The ASUS ROG PG279Q is much better than the Dell U2717D. The ASUS performs much better in gaming, as it has a lower input lag, a much faster refresh rate, supports G-SYNC VRR, and has less motion blur. Finally, the ASUS offers the option to introduce flicker to make the image crisper.
The Gigabyte AORUS AD27QD and ASUS ROG PG279Q are very similar overall. The PG279Q has slightly better black uniformity and supports NVIDIA's G-SYNC variable refresh rate technology. The AD27QD supports HDR, has much better gradients, and supports AMD's FreeSync technology with both AMD cards and NVIDIA's new FreeSync compatible drivers, making it a slightly more versatile choice if you have a 10- or 20- series NVIDIA GPU.

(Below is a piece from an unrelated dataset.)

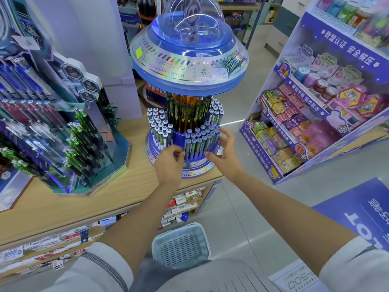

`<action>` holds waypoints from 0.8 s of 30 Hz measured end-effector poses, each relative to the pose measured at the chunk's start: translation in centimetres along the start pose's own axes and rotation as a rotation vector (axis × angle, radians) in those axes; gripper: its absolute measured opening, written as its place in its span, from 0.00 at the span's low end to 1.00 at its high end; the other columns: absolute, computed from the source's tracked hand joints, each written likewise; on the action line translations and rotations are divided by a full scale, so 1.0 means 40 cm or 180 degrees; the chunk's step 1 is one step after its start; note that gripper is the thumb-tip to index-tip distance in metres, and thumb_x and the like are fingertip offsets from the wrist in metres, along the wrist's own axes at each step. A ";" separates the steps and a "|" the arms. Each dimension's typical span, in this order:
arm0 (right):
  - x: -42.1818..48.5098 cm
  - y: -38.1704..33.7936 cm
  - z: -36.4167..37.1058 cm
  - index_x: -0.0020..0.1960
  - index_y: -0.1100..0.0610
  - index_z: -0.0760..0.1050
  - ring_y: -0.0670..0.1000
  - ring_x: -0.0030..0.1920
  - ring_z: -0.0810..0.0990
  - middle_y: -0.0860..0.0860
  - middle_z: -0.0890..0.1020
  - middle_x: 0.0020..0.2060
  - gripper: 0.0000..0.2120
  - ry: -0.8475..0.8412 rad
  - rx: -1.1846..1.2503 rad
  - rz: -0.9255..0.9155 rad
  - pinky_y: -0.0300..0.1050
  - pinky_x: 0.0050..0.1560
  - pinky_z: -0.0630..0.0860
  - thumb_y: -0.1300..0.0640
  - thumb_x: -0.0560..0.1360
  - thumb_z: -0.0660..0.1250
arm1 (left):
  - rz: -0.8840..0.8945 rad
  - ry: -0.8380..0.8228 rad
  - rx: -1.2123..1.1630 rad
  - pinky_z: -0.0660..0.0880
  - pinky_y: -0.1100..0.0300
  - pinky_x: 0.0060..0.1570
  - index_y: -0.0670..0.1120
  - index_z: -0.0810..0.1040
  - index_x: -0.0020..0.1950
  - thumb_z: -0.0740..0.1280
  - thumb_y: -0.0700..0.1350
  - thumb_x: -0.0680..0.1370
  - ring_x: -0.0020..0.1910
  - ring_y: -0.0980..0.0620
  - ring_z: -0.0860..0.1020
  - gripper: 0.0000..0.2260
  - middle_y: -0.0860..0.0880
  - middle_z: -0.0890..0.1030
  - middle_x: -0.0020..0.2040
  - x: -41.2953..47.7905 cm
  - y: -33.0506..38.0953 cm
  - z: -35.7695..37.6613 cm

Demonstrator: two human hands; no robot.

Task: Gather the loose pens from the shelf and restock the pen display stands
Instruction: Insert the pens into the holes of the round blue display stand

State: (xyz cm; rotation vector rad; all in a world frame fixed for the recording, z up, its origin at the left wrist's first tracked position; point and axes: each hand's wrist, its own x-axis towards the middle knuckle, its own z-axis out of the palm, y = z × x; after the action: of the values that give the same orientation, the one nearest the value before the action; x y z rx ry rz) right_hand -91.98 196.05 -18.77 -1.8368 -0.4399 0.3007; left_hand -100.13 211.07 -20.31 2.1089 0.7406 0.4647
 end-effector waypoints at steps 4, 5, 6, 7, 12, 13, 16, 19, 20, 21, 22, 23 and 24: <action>-0.009 -0.004 -0.003 0.73 0.57 0.53 0.29 0.58 0.72 0.50 0.69 0.63 0.35 -0.0020 0.0058 -0.0009 0.36 0.51 0.79 0.71 0.74 0.67 | 0.0291 0.0006 -0.0039 0.73 0.62 0.45 0.45 0.76 0.59 0.67 0.41 0.77 0.41 0.56 0.76 0.11 0.49 0.78 0.53 -0.014 -0.004 0.000; -0.011 -0.002 -0.001 0.73 0.56 0.53 0.32 0.59 0.73 0.49 0.70 0.62 0.34 -0.0021 0.0092 0.0022 0.38 0.51 0.79 0.71 0.74 0.67 | 0.0411 0.0009 -0.0029 0.73 0.61 0.46 0.45 0.75 0.60 0.67 0.40 0.77 0.43 0.55 0.76 0.12 0.48 0.77 0.54 -0.022 -0.006 -0.001; -0.016 0.001 0.002 0.73 0.55 0.54 0.36 0.61 0.73 0.49 0.71 0.62 0.34 0.0013 0.0122 0.0052 0.40 0.52 0.80 0.70 0.74 0.67 | 0.0535 0.0020 -0.0004 0.74 0.59 0.47 0.45 0.75 0.60 0.66 0.39 0.77 0.46 0.54 0.76 0.12 0.48 0.76 0.55 -0.032 -0.008 -0.002; -0.020 0.010 0.007 0.72 0.54 0.55 0.38 0.61 0.73 0.48 0.71 0.62 0.33 0.0109 0.0128 0.0076 0.40 0.52 0.79 0.69 0.75 0.67 | 0.0631 0.0049 0.0029 0.74 0.58 0.47 0.45 0.75 0.60 0.66 0.38 0.76 0.48 0.53 0.76 0.13 0.48 0.75 0.56 -0.042 -0.012 -0.006; -0.065 0.057 0.048 0.52 0.45 0.67 0.49 0.50 0.76 0.48 0.76 0.49 0.16 0.0731 -0.0303 0.0292 0.56 0.52 0.77 0.64 0.75 0.67 | 0.0695 0.0358 0.0535 0.73 0.51 0.53 0.44 0.77 0.58 0.67 0.36 0.73 0.54 0.47 0.73 0.14 0.46 0.77 0.54 -0.088 -0.065 -0.052; -0.076 0.063 0.063 0.49 0.46 0.68 0.49 0.48 0.76 0.48 0.76 0.47 0.15 0.0667 -0.0381 0.0245 0.55 0.50 0.76 0.65 0.74 0.66 | 0.0656 0.0331 0.0640 0.73 0.50 0.54 0.44 0.77 0.59 0.67 0.36 0.73 0.55 0.46 0.73 0.15 0.46 0.77 0.55 -0.091 -0.082 -0.065; -0.123 0.057 0.114 0.54 0.56 0.72 0.51 0.51 0.73 0.49 0.74 0.50 0.13 0.0541 -0.0841 -0.0166 0.41 0.51 0.69 0.66 0.71 0.67 | 0.0497 -0.0114 0.0788 0.68 0.52 0.63 0.44 0.74 0.65 0.67 0.38 0.74 0.64 0.44 0.70 0.19 0.45 0.75 0.64 -0.101 -0.122 -0.095; -0.139 0.048 0.171 0.61 0.61 0.73 0.54 0.61 0.71 0.55 0.72 0.58 0.21 0.0401 -0.1152 -0.0484 0.44 0.61 0.68 0.61 0.69 0.66 | 0.0620 -0.0688 0.0855 0.62 0.50 0.71 0.46 0.67 0.73 0.67 0.41 0.75 0.72 0.44 0.64 0.26 0.44 0.67 0.73 -0.088 -0.143 -0.115; -0.139 0.051 0.190 0.65 0.61 0.72 0.55 0.64 0.69 0.57 0.71 0.62 0.25 0.0294 -0.1253 -0.0488 0.44 0.65 0.66 0.59 0.68 0.65 | 0.0604 -0.0905 0.0856 0.60 0.50 0.72 0.48 0.63 0.75 0.66 0.42 0.76 0.74 0.45 0.60 0.28 0.46 0.63 0.76 -0.078 -0.143 -0.120; -0.137 0.058 0.206 0.68 0.61 0.70 0.55 0.67 0.68 0.59 0.68 0.66 0.29 0.0237 -0.1338 -0.0462 0.45 0.67 0.65 0.58 0.67 0.65 | 0.0571 -0.1121 0.0864 0.58 0.50 0.73 0.49 0.59 0.77 0.66 0.43 0.77 0.76 0.46 0.57 0.30 0.47 0.59 0.77 -0.068 -0.143 -0.123; -0.137 0.058 0.220 0.70 0.61 0.69 0.56 0.70 0.66 0.60 0.66 0.68 0.31 0.0217 -0.1396 -0.0402 0.45 0.68 0.64 0.58 0.67 0.65 | 0.0566 -0.1320 0.0896 0.57 0.51 0.74 0.50 0.55 0.78 0.65 0.43 0.78 0.77 0.48 0.54 0.31 0.48 0.55 0.79 -0.057 -0.144 -0.127; -0.137 0.061 0.233 0.71 0.62 0.67 0.57 0.71 0.64 0.61 0.64 0.70 0.33 0.0185 -0.1424 -0.0317 0.44 0.68 0.63 0.58 0.67 0.66 | 0.0605 -0.1501 0.0921 0.57 0.51 0.74 0.50 0.52 0.79 0.64 0.43 0.78 0.77 0.49 0.53 0.32 0.49 0.53 0.79 -0.045 -0.145 -0.130; -0.143 0.061 0.243 0.72 0.62 0.66 0.57 0.72 0.63 0.61 0.63 0.71 0.33 0.0082 -0.1412 -0.0211 0.40 0.68 0.62 0.58 0.68 0.67 | 0.0662 -0.1673 0.0934 0.57 0.52 0.74 0.50 0.51 0.79 0.64 0.43 0.79 0.77 0.49 0.52 0.33 0.50 0.51 0.79 -0.037 -0.147 -0.132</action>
State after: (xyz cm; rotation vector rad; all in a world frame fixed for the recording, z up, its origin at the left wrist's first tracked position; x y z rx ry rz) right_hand -100.82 201.21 -24.13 -2.2486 -0.5826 0.1393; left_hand -106.22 216.04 -22.07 2.4458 0.2965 -0.1076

The ASUS ROG PG279Q is a bit better than the Dell U2718Q. The PG279Q has much better motion handling. The high refresh rate delivers a nearly perfect response time with almost no motion blur, as well as being flicker-free. The ASUS also has an optional black frame insertion feature that can help clear up motion and supports NVIDIA's G-SYNC technology. The Dell has a higher resolution 4k screen, and supports HDR, even though HDR doesn't add much due to the U2718Q's limited color volume and low peak brightness.

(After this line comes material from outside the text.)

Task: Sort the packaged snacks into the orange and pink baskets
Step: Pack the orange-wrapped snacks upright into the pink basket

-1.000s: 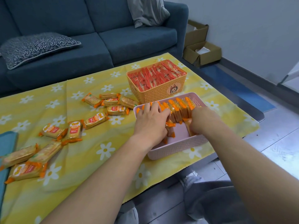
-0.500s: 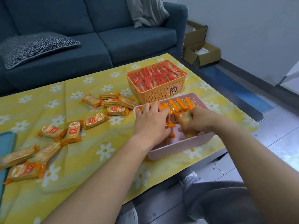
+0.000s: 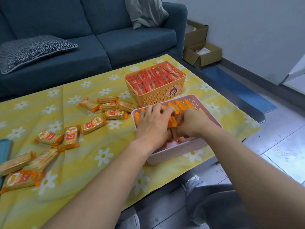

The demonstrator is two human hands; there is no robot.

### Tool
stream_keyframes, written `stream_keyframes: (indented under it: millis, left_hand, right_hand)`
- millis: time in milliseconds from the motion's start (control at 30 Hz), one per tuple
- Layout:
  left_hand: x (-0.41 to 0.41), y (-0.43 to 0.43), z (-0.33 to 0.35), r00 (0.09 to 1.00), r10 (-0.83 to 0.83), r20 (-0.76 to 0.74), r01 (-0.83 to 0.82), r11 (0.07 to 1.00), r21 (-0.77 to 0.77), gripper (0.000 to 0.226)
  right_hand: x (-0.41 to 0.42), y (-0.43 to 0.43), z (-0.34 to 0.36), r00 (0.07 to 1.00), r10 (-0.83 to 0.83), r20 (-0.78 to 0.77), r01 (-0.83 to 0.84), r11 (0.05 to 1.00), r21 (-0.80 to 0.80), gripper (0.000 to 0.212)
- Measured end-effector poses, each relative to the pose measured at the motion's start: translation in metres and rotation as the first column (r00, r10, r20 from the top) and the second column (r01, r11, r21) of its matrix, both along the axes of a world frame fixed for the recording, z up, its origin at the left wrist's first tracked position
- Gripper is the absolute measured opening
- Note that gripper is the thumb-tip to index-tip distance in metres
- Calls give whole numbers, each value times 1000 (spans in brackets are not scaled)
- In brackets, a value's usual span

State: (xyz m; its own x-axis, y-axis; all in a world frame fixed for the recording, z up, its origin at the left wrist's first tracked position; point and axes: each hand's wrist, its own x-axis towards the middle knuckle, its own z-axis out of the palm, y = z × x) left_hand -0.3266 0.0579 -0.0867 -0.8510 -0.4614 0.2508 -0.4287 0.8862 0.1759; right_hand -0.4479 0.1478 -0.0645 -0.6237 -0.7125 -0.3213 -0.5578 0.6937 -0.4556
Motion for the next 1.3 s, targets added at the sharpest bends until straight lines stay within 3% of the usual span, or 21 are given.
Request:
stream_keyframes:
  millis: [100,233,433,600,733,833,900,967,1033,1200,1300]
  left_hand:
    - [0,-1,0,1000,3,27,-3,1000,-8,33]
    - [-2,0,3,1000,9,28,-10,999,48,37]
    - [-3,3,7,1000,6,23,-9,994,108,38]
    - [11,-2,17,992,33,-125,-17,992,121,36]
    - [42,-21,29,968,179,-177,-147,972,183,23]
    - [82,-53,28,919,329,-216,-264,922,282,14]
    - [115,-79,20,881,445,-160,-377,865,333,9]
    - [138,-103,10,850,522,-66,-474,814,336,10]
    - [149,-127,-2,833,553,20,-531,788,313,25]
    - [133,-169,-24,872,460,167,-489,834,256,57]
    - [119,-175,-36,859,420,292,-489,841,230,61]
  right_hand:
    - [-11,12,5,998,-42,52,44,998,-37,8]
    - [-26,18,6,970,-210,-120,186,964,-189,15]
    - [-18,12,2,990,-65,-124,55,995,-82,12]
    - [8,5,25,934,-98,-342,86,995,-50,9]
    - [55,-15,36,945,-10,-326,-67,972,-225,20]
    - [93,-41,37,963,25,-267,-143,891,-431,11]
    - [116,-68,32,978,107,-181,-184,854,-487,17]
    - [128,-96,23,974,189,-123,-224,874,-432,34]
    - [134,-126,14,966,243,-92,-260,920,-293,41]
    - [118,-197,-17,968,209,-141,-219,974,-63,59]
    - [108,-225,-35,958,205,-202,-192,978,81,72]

The ASUS ROG Swift PG279Q is marginally better than the LG 27UK650-W. The ASUS has better ergonomics, supports G-SYNC, and has a lower input lag, which is great for demanding gamers. On the other hand, the LG is a 4k monitor with HDR support that also supports FreeSync to please gamers.
The ASUS ROG PG279Q is significantly better than the ASUS VG245H. The ROG has a larger, higher-resolution screen, and faster refresh rate. The ROG also has better gray uniformity and wider viewing angles. Motion looks better on the PG279Q due to the faster response time and the optional Black Frame Insertion feature. The stand on the VG245H is slightly better, as the ergonomic adjustments have a slightly wider range.
The ASUS ROG PG279Q is a much better monitor than the Samsung CF791. If you play a lot of games, the ASUS has significantly better input lag, slightly better motion blur and supports G-SYNC to smooth out tearing. Also, the ASUS has better viewing angles, which is great if you wish to use it at the office.